(Data records)
------

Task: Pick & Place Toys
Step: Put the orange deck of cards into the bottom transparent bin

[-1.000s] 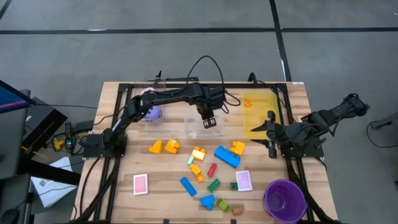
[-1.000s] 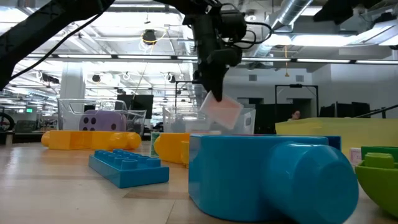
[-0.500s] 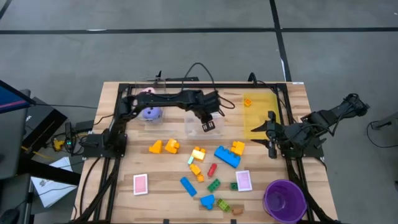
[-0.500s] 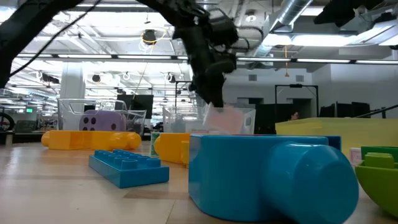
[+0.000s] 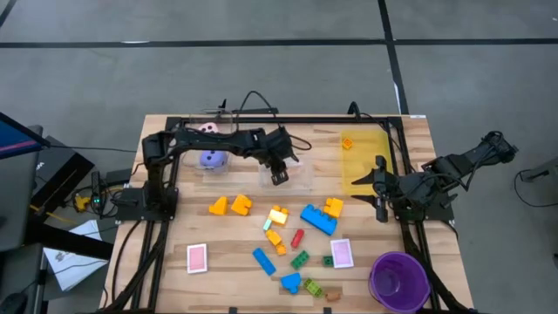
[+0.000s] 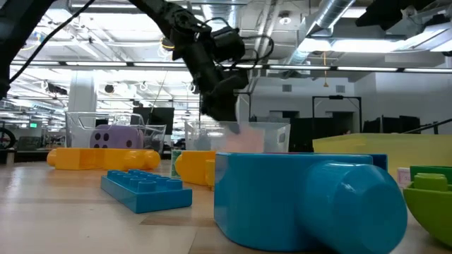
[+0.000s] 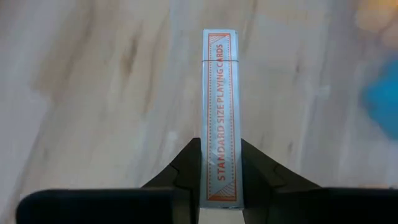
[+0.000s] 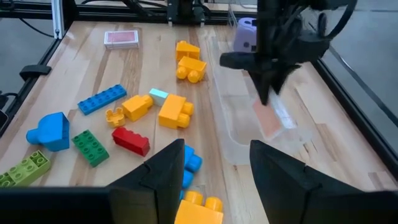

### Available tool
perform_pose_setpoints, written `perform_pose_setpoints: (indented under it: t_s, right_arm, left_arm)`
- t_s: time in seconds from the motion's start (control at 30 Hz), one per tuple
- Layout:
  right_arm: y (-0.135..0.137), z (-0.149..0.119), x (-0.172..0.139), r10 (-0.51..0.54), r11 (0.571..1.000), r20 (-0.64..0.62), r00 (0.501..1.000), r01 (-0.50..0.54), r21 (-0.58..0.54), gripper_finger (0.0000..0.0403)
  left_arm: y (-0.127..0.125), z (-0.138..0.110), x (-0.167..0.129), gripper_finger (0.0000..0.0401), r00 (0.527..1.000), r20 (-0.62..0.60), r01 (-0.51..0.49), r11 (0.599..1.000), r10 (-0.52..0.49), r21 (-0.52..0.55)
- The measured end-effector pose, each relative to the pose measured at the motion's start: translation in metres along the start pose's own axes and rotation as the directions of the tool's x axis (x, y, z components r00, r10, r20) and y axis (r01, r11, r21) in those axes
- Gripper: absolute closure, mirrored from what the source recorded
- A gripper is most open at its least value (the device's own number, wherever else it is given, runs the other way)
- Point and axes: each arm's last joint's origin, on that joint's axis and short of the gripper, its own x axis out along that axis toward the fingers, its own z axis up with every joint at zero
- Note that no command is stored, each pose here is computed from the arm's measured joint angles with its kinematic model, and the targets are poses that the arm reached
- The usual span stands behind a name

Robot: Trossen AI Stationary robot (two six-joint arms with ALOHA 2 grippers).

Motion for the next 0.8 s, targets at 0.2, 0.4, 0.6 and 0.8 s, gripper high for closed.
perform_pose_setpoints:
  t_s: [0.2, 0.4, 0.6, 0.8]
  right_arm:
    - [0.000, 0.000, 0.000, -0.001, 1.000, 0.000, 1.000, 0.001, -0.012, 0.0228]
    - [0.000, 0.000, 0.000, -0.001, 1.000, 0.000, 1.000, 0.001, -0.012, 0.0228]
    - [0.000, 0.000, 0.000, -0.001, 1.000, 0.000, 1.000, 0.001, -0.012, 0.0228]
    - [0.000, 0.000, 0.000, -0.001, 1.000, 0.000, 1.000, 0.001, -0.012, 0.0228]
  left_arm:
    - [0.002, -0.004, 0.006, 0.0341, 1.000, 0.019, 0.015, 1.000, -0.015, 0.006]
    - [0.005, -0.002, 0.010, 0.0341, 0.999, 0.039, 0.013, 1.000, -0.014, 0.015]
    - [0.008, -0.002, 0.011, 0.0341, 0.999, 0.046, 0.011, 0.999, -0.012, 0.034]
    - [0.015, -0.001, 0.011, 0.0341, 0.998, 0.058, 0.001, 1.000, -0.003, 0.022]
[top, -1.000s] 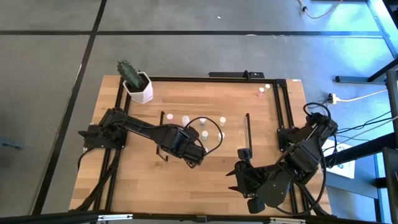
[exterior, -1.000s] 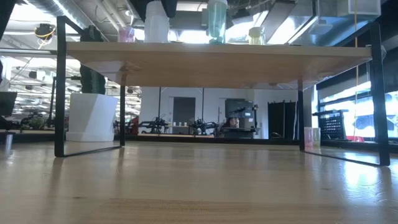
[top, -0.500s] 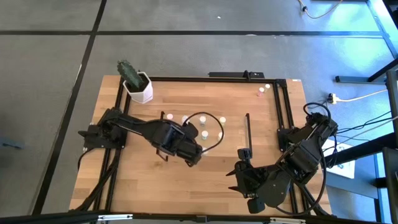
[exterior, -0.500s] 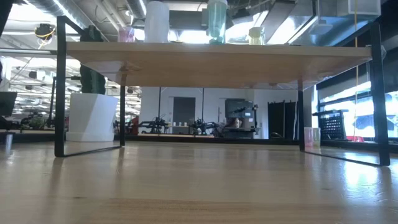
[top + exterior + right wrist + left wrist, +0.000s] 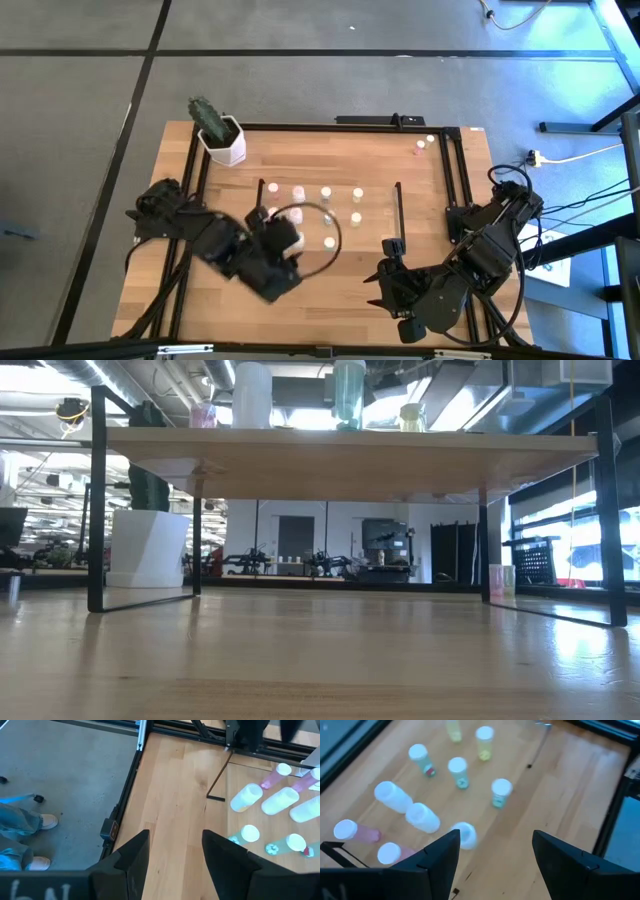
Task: Pick and place medicine bottles onto shelf by color
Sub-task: Put the pink pill bottle on the shelf aligned with the other pink pill bottles
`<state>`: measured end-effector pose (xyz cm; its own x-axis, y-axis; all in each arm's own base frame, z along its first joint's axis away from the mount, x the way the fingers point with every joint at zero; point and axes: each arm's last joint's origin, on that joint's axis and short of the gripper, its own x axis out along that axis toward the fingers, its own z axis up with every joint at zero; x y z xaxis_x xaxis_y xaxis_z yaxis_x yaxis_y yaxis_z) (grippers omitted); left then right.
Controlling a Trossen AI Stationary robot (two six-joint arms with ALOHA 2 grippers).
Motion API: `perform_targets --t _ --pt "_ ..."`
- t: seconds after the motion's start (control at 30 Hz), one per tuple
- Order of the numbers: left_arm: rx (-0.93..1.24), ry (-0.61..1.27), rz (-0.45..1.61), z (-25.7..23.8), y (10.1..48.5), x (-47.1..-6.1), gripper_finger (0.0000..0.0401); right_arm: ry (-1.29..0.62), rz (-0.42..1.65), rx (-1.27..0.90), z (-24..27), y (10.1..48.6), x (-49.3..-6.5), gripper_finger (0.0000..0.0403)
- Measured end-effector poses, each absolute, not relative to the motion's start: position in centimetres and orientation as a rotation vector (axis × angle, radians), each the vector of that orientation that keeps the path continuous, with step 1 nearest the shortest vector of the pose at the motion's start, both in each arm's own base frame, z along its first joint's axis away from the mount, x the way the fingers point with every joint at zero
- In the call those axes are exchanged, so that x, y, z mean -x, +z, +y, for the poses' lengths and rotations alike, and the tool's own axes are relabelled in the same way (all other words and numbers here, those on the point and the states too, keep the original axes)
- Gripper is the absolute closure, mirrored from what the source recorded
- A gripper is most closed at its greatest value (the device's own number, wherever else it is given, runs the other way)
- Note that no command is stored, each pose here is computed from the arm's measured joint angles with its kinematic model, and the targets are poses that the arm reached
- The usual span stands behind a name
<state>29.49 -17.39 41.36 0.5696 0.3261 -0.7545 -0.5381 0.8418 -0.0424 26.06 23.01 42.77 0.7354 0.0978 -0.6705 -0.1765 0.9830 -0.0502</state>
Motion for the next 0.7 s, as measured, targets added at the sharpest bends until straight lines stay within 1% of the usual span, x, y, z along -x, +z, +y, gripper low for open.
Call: perform_targets --t 0.1,0.3,0.43,0.7 --pt "0.245 0.491 0.780 -19.1 41.4 -28.5 0.0159 0.151 0.729 0.112 23.0 42.8 -26.1 0.0220" --pt "0.252 0.497 0.670 -21.7 41.5 -26.7 0.0159 0.151 0.728 0.112 23.0 42.8 -26.1 0.0220" --pt "0.274 0.493 0.608 -23.0 41.6 -25.5 0.0159 0.151 0.727 0.112 23.0 42.8 -26.1 0.0220" --pt "0.239 0.465 0.510 -25.0 41.9 -23.5 0.0159 0.138 0.718 0.091 22.8 42.9 -26.3 0.0220"
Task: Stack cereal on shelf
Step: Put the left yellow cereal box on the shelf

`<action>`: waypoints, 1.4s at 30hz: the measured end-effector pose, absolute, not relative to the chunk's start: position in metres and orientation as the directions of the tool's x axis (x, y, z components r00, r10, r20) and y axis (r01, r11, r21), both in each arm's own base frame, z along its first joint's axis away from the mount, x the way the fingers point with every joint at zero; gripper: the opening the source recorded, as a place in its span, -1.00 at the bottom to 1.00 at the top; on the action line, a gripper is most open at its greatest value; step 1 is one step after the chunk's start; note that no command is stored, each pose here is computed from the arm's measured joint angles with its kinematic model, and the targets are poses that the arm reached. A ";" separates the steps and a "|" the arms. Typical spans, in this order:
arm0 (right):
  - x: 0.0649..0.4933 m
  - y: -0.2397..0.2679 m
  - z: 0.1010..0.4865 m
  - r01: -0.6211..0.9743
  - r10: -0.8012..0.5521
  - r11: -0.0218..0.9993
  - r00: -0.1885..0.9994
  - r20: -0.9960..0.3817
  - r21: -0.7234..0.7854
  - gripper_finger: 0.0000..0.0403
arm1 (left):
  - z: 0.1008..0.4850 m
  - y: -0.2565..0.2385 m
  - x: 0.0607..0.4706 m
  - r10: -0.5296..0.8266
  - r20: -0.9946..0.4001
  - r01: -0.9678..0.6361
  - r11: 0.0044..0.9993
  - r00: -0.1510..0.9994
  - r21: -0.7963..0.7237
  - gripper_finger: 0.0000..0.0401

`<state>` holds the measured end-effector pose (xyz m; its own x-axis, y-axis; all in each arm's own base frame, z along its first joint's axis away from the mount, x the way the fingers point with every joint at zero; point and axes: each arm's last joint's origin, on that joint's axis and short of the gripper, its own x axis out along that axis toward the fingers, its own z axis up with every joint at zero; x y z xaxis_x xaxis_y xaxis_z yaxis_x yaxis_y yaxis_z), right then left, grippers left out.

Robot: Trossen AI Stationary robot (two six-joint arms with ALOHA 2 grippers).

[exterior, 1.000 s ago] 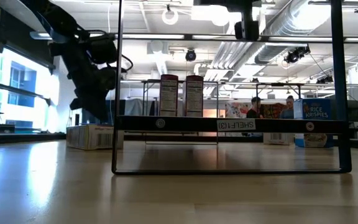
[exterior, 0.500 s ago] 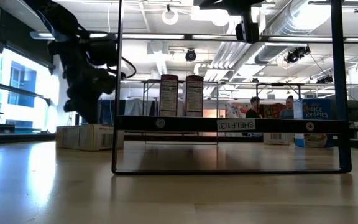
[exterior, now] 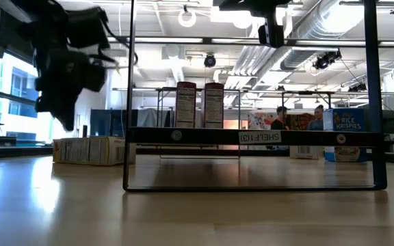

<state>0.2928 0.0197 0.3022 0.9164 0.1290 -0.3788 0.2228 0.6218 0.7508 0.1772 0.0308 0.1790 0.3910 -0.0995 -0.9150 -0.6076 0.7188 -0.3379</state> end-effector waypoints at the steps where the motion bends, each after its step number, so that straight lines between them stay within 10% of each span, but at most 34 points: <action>1: 0.293 0.020 0.302 0.223 0.129 0.622 0.916 -0.379 0.750 -1.00 | 0.184 0.031 0.176 -0.068 -0.904 -0.613 0.713 0.422 -0.340 -1.00; 9: 0.293 0.014 0.302 0.269 0.045 0.632 0.924 -0.380 0.727 -1.00 | 0.196 0.051 0.167 0.202 -0.876 -0.738 0.638 0.439 -0.223 -1.00; 33: 0.332 0.047 0.247 0.380 0.088 0.490 0.874 -0.479 0.784 -1.00 | 0.169 0.037 0.193 0.100 -0.922 -0.713 0.666 0.374 -0.217 -1.00; 42: 0.380 0.044 0.243 0.431 0.113 0.591 0.793 -0.598 0.682 -1.00 | 0.177 0.013 0.170 0.129 -0.886 -0.732 0.622 0.446 -0.278 -1.00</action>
<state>0.3803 0.0440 0.2427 0.7932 0.1128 -0.5985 0.4307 0.5909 0.6822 0.1699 0.0134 0.1771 0.4463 0.1291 -0.8855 -0.7322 0.6215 -0.2785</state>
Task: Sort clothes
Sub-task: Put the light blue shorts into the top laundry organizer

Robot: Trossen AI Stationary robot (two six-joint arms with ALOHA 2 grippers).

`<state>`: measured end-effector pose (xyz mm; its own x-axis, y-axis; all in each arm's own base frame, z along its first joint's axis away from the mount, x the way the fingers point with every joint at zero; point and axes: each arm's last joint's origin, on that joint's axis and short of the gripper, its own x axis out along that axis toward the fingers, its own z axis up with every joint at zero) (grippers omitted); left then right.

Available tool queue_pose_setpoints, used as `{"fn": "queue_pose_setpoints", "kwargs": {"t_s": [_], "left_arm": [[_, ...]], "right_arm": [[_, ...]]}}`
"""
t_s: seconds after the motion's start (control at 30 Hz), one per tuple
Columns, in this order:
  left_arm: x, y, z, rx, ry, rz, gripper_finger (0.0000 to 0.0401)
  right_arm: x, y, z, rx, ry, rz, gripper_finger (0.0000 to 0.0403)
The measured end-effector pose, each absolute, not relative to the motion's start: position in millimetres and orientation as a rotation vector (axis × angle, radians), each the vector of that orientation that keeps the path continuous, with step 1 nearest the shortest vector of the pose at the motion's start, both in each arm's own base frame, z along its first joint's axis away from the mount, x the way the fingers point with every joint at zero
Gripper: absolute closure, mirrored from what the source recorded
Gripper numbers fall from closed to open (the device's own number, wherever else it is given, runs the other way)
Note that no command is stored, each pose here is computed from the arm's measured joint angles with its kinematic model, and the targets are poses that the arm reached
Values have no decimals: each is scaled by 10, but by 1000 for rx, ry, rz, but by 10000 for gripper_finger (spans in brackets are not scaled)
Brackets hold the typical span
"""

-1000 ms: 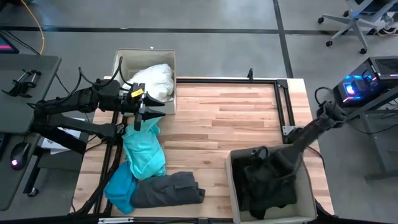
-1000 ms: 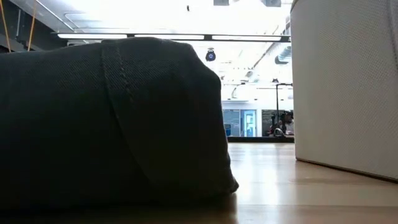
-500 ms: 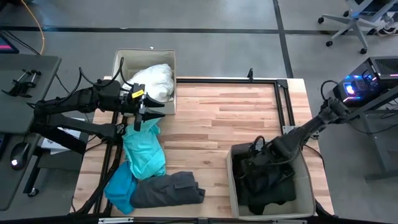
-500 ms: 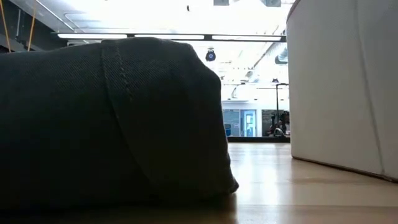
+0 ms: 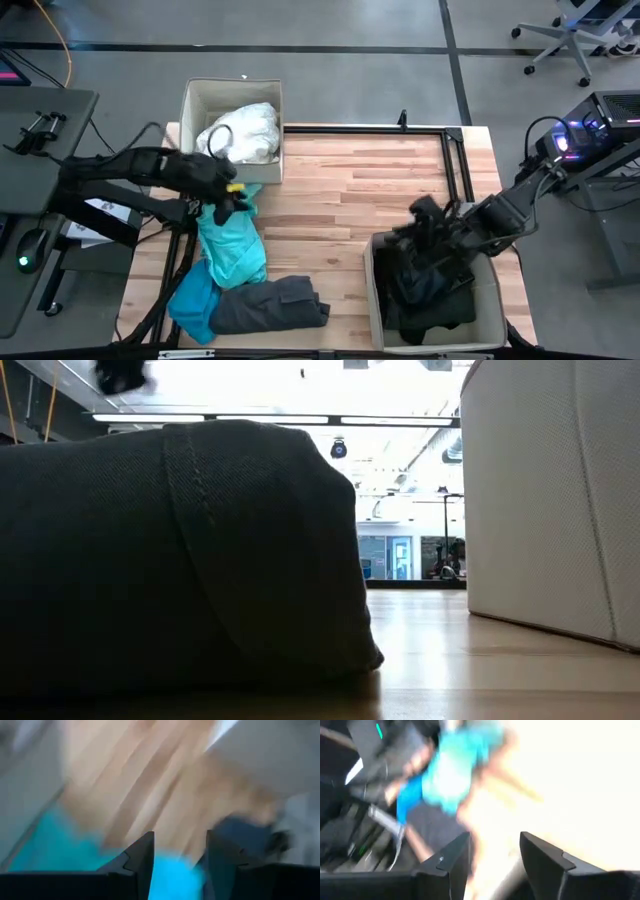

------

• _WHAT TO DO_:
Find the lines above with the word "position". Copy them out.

• _RESULT OF THE TASK_:
- Measured end-effector poses, each absolute, not relative to the motion's start: position in centimetres and orientation as a rotation vector (axis × angle, radians), each the vector of that orientation that keeps the path continuous, with step 1 nearest the shortest vector of the pose at the motion's start, both in each arm's own base frame, z along its first joint's axis away from the mount, x the way the fingers point with every joint at zero
`<action>`: waypoints, 1.4s at 30hz: the measured end-effector pose, absolute, not relative to the chunk's start: position in metres and orientation as the directions of the tool's x axis (x, y, z components r00, r10, r20) and y axis (r01, r11, r21), both in each arm's own base frame, z along its first joint's axis away from the mount, x the way the fingers point with every joint at zero; gripper: the opening the source recorded, as a place in its span, -1.00 at the bottom to 1.00 at the top; on the action line, a gripper is most open at its greatest value; step 1 is one step after the chunk's start; note that no command is stored, each pose here is computed from the arm's measured joint angles with its kinematic model, and the targets are poses that the arm reached. A ";" separates the steps and a "|" the arms. Typical spans, in this order:
The measured end-effector pose, each absolute, not relative to the motion's start: position in millimetres and orientation as a rotation vector (axis × angle, radians), each the vector of that orientation that keeps the path continuous, with step 1 nearest the shortest vector of the pose at the motion's start, both in each arm's own base frame, z along its first joint's axis away from the mount, x the way the fingers point with every joint at zero

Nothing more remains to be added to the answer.